Building an Apache XML/HTML Rewriting Stack
URL rewriting is not enough
Bucket Abuse
Apache has bucket brigades - which are essentially lists of output buffers - at the heart of its filtering architecture. The buckets are moved brigade wise through the output filters that manipulate them. The first idea is to fill sax events into those buckets. This is possible because buckets morph into simple text output by calling their read function. So there is a sax filter, that turns the outgoing bucket stream int a stream of sax events. These can be rewritten by subsequent filters. Whatever happens, before they finally reach the network they morph into text.
First Try
This has been implemented in mod_xml2. The problem currently is, that modules that manipulate sax buckets need to be written in C. The existing modules mod_xi and mod_i18n were too hard to write (and are currently not sufficiently maintained).
Plans for the Retry
My current plan (which is work in progress by now) is therefore to
make sax buckets available to higher level languages with access to
the apache api, namely perl and lua. Since this implies wrapping the
sax events with an API that then must be made available to said
languages, I use libxml2
DOM nodes for
this. These are already wrapped. Even more important is that they
have a well documented api for both languages.

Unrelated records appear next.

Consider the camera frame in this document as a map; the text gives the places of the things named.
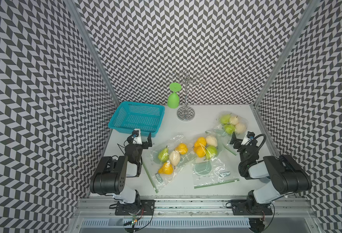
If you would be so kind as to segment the green pear bag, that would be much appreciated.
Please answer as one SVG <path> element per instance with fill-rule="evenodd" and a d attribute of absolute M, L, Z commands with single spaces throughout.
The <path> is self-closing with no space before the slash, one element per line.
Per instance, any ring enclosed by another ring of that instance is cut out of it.
<path fill-rule="evenodd" d="M 223 126 L 224 131 L 228 134 L 228 135 L 232 135 L 235 131 L 236 128 L 234 125 L 232 124 L 226 124 Z"/>
<path fill-rule="evenodd" d="M 230 118 L 231 118 L 231 115 L 230 115 L 230 114 L 223 115 L 223 116 L 220 118 L 220 123 L 221 123 L 221 125 L 230 124 Z"/>
<path fill-rule="evenodd" d="M 169 159 L 169 148 L 167 146 L 158 154 L 158 159 L 162 163 Z"/>
<path fill-rule="evenodd" d="M 206 159 L 207 160 L 210 160 L 212 159 L 213 157 L 217 156 L 218 154 L 218 149 L 215 147 L 215 146 L 207 146 L 206 148 Z"/>

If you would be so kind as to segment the zip-top bag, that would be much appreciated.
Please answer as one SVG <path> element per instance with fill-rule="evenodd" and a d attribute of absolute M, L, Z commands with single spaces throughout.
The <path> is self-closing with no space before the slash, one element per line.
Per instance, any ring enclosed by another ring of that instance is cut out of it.
<path fill-rule="evenodd" d="M 196 137 L 206 138 L 213 134 L 203 133 Z M 225 183 L 233 183 L 240 180 L 238 172 L 238 157 L 222 146 L 217 146 L 218 154 L 210 160 L 206 156 L 199 158 L 193 150 L 195 158 L 192 162 L 192 177 L 194 188 L 215 186 Z"/>
<path fill-rule="evenodd" d="M 248 130 L 248 120 L 233 112 L 219 112 L 213 121 L 213 128 L 207 130 L 206 133 L 213 134 L 218 145 L 238 155 L 238 150 L 234 148 L 236 139 L 243 140 Z"/>
<path fill-rule="evenodd" d="M 170 153 L 180 144 L 185 143 L 188 146 L 188 152 L 185 155 L 180 155 L 181 160 L 174 167 L 174 172 L 171 175 L 158 174 L 158 170 L 164 163 L 158 159 L 158 154 L 167 146 Z M 158 145 L 152 146 L 142 154 L 142 166 L 149 178 L 153 189 L 156 193 L 160 192 L 164 187 L 171 183 L 176 176 L 194 159 L 192 154 L 192 144 L 184 135 L 176 135 Z"/>

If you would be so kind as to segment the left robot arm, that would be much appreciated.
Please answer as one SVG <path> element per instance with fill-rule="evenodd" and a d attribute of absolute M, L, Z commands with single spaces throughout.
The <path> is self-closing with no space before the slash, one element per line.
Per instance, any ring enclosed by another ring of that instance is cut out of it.
<path fill-rule="evenodd" d="M 152 147 L 152 134 L 141 139 L 141 130 L 135 129 L 127 138 L 122 156 L 104 156 L 99 161 L 90 181 L 90 191 L 102 196 L 111 195 L 125 207 L 141 207 L 139 192 L 125 184 L 126 178 L 137 178 L 142 169 L 142 152 Z"/>

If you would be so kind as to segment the cream pear far bag right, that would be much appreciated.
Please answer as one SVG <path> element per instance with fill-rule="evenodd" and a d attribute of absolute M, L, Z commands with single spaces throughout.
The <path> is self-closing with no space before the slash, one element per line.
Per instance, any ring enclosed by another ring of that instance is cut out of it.
<path fill-rule="evenodd" d="M 244 123 L 238 123 L 235 125 L 235 129 L 236 129 L 235 130 L 236 134 L 242 134 L 242 133 L 246 132 L 247 127 L 246 127 L 246 124 L 244 124 Z"/>

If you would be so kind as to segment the cream pear bag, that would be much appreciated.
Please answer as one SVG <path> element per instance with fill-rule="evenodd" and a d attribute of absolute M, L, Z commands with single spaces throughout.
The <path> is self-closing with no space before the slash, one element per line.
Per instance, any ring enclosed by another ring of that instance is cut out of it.
<path fill-rule="evenodd" d="M 180 153 L 177 150 L 173 150 L 169 155 L 169 160 L 173 166 L 177 166 L 181 160 Z"/>
<path fill-rule="evenodd" d="M 244 124 L 244 123 L 238 123 L 235 125 L 235 129 L 236 129 L 235 130 L 236 134 L 242 134 L 242 133 L 246 132 L 247 127 L 246 127 L 246 124 Z"/>
<path fill-rule="evenodd" d="M 231 116 L 230 119 L 229 119 L 229 123 L 230 123 L 231 125 L 234 125 L 234 126 L 236 126 L 237 124 L 239 124 L 239 122 L 240 122 L 240 119 L 239 119 L 238 116 Z"/>
<path fill-rule="evenodd" d="M 206 143 L 209 146 L 214 146 L 214 147 L 218 146 L 218 141 L 217 141 L 216 137 L 214 137 L 212 135 L 209 135 L 206 137 Z"/>

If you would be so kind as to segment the cream pear far bag upper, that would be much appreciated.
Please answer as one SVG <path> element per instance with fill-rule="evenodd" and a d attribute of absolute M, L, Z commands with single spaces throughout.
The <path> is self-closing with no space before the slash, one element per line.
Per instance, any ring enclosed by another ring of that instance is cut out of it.
<path fill-rule="evenodd" d="M 230 123 L 231 125 L 234 125 L 234 126 L 236 126 L 237 124 L 239 124 L 239 122 L 240 122 L 240 119 L 239 119 L 238 116 L 231 116 L 230 119 L 229 119 L 229 123 Z"/>

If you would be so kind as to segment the cream pear middle bag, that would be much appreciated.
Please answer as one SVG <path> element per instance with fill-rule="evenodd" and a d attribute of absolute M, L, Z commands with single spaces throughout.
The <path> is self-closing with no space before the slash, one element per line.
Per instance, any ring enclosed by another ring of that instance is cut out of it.
<path fill-rule="evenodd" d="M 212 135 L 209 135 L 206 137 L 206 143 L 209 146 L 214 146 L 214 147 L 218 146 L 218 141 L 217 141 L 216 137 L 214 137 Z"/>

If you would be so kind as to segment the cream pear left bag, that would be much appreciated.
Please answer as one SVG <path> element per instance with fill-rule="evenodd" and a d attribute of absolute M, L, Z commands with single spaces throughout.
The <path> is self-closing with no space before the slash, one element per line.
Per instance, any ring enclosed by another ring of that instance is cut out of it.
<path fill-rule="evenodd" d="M 180 153 L 177 150 L 173 150 L 169 155 L 169 160 L 173 166 L 177 166 L 181 160 Z"/>

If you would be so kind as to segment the yellow pear left bag lower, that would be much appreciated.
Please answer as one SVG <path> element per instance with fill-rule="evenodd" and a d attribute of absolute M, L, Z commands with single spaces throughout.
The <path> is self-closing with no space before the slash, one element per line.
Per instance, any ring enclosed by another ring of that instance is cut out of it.
<path fill-rule="evenodd" d="M 174 167 L 170 161 L 165 162 L 158 170 L 158 174 L 171 175 L 174 172 Z"/>

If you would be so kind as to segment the yellow pear bag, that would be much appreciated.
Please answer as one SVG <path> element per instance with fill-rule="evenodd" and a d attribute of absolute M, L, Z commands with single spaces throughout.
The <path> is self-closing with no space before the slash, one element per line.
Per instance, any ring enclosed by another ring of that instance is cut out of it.
<path fill-rule="evenodd" d="M 185 155 L 188 152 L 188 146 L 185 143 L 180 143 L 175 150 L 179 152 L 180 155 Z"/>
<path fill-rule="evenodd" d="M 194 147 L 193 150 L 199 158 L 203 158 L 206 156 L 206 150 L 203 146 Z"/>
<path fill-rule="evenodd" d="M 174 167 L 170 161 L 165 162 L 158 170 L 158 174 L 171 175 L 174 172 Z"/>
<path fill-rule="evenodd" d="M 207 145 L 207 141 L 204 137 L 199 137 L 194 143 L 194 147 L 205 147 Z"/>

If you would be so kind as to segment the yellow pear middle bag upper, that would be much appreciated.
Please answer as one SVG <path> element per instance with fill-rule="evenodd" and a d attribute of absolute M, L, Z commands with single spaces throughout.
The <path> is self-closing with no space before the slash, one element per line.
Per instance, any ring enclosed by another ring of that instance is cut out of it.
<path fill-rule="evenodd" d="M 207 145 L 207 141 L 204 137 L 199 137 L 194 143 L 194 147 L 205 147 Z"/>

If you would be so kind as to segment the yellow pear middle bag lower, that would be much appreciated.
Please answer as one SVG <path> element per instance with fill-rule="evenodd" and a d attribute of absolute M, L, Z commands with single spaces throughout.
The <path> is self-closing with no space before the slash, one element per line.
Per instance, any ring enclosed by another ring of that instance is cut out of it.
<path fill-rule="evenodd" d="M 199 158 L 203 158 L 206 156 L 206 150 L 203 146 L 194 147 L 193 150 Z"/>

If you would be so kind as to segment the chrome glass holder stand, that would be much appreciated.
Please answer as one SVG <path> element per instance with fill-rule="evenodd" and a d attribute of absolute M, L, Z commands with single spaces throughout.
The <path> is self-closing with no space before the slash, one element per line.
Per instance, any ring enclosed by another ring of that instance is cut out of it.
<path fill-rule="evenodd" d="M 192 73 L 190 70 L 181 70 L 174 75 L 177 83 L 181 84 L 183 92 L 183 104 L 177 110 L 177 117 L 181 121 L 191 121 L 195 117 L 195 110 L 189 104 L 189 93 L 193 88 L 199 88 L 206 84 L 203 74 L 199 72 Z"/>

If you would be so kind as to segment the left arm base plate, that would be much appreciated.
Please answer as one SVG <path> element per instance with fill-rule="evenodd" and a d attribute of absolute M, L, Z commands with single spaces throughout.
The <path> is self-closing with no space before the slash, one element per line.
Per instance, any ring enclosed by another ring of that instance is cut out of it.
<path fill-rule="evenodd" d="M 133 204 L 122 204 L 117 202 L 115 208 L 116 216 L 151 216 L 155 209 L 155 200 L 140 200 Z"/>

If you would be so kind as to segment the aluminium front rail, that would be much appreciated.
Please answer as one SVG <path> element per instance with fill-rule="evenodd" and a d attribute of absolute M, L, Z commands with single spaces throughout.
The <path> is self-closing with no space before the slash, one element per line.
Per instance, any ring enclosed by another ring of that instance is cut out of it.
<path fill-rule="evenodd" d="M 145 197 L 154 200 L 155 217 L 234 217 L 236 206 L 231 200 L 244 202 L 244 196 L 220 197 Z M 111 197 L 92 197 L 78 202 L 73 217 L 115 217 L 117 201 Z M 282 198 L 270 205 L 275 217 L 315 217 L 305 198 Z"/>

The sax buckets have been renamed to node buckets since their
binary format is completely different and since they hold libxml2
nodes. The switch to node buckets also saves a lot of code in
mod_xml2
. Functionality already
implemented in libxml2
does not need to
be reimplemented.
Parsing the outgoing XML runs the libxml2
tree builder with hooked sax handlers. Element nodes are removed from
the tree the in the end handler, all other nodes are removed
immediately. Node buckets are shared buckets with reference counting.
This is used to have start and end element hold the same node. As a
result it is easy to rebuild the tree from the bucket stream, since
the start bucket already knows the end bucket.
Further Plans
libxml2
implements streaming XPath
expression, which allow matching a very restricted subset of XPath
expressions while parsing. Using these it should be easily possible
to implement filters which call a given callback passing the matched
subtree as a parameter. The point with these is that only these
subtrees need to be build.
Implementing KID
like template
engines that execute <?perl
and <?lua
processing instructions should also be doable.
Goals
My current project goals are to
-
become usable,
-
stay streaming and
-
be libxml2ish.
The last one is because I like libxml2
.
It is highly useful for web stuff because it can also parse HTML. It
is also to justify the name.